5 of the Best Tips to Quit Smoking
Its no secret that cigarettes are bad for your health. It’s common for those who smoke to say they want to quit and maybe even make efforts to stop, but then they end up lighting up again. What are some of the biggest reasons people want to quit? They include the following:
- To improve health.
- To save money.
- To reduce the risk for chronic diseases.
- Social pressure.
Quitting smoking improves health and reduces the risk of an early death. Quitting also reduces the risk for chronic diseases. The longer you smoke, the more likely you are to develop a chronic disease like diabetes and cardiovascular disease. Smokers are 30% to 40% more likely to develop diabetes; smoking as few as five cigarettes a day can still raise your risk for cardiovascular disease.
There are social pressures from friends or family to quit. Members of your household may not like the smell of smoke and they may worry about your health. Or, you may have a spouse who quit smoking and there’s no pressure on you to quit.
Below are the 5 Best Tips to Quit Smoking
1. Reflect on why you smoke.
Everyone has a different reason for smoking, For instance, do you smoke to relieve stress? Cope with anxiety? Because you’re bored?
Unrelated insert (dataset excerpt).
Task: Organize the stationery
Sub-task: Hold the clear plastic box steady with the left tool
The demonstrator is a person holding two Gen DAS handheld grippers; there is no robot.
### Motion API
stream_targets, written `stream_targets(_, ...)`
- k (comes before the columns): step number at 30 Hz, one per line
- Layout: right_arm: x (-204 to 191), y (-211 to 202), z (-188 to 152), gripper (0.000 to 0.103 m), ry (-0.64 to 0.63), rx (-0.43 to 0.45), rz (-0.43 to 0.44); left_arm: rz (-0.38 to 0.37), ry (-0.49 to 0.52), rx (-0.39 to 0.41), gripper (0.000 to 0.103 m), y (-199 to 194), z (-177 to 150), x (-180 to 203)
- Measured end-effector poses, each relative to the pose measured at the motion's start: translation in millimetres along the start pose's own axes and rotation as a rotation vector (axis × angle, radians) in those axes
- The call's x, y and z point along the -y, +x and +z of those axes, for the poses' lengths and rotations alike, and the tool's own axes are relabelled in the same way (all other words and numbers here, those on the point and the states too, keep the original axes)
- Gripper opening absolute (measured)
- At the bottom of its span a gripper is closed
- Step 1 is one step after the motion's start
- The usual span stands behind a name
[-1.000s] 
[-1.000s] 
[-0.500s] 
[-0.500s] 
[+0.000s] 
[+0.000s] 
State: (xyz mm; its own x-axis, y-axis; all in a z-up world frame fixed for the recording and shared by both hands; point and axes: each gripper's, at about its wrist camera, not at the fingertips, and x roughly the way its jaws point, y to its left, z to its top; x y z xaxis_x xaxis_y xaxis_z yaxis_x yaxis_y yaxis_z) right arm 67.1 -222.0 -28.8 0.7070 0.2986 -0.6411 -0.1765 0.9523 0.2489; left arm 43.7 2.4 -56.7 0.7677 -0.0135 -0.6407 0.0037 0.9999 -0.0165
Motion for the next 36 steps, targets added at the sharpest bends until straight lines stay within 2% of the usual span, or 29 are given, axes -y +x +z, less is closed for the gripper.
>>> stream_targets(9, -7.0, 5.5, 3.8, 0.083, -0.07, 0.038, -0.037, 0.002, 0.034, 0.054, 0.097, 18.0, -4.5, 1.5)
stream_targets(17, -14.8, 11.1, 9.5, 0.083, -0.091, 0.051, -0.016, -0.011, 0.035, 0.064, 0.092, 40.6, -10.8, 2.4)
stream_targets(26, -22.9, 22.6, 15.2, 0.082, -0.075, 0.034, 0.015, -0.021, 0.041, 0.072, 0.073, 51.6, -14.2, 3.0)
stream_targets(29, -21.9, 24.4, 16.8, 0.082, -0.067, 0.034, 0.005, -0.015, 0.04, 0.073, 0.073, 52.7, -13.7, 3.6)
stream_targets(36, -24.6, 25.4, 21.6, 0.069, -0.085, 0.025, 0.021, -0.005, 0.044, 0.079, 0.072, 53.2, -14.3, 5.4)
When you eat or drink?, Unless you understand what smoking means to you, you set yourself up.
During the quitting process, you can plan to avoid those common triggers, adjust your routine or find alternatives. For example, if you’re bored and want to smoke, you can chew a piece of gum, take a walk, do something nice for a friend or take a few deep breaths.
2. Be patient.
Not only can it take many attempts to quit smoking, it also can take months of time. You also may have setbacks during that time. Six months is a good benchmark. If someone makes it past the six-month mark by not smoking, they’re well on their way to being smoke-free. However, everyone is different, and you may need help to quit smoking longer than that.
3. Form a supportive team around you.
Let people know you plan to quit. Surround yourself with people who will help you quit with no judgment and no stigma. If people around you make you feel guilty, guess what you might do?
Light up again to cope with the guilt. That’s why friends and family who will support you without judgment are so important. This same squad can help you when you crave that enjoyment that smoking gives, and they can remind you of your motivations to quit.
4. Reach out for help through counseling.
Counseling can help you better understand why you smoke and help you find ways to stop. Counseling provides the best chances of quitting for good. Because smoking is such a large public health risk, there are lots of free counseling options available for smokers, including by phone, text or online. There also are moderated in-person and online support groups.
5. Learn from your previous experiences with quitting smoking.
With each attempt, you can learn what made you more vulnerable. For instance, were you around friends who smoked and that’s why you did it again? Did you have a stressful event that caused you to light up? Analyze what happened and use that experience to help you do better this time around. Every try counts and helps you learn how to be successful. Just keep trying.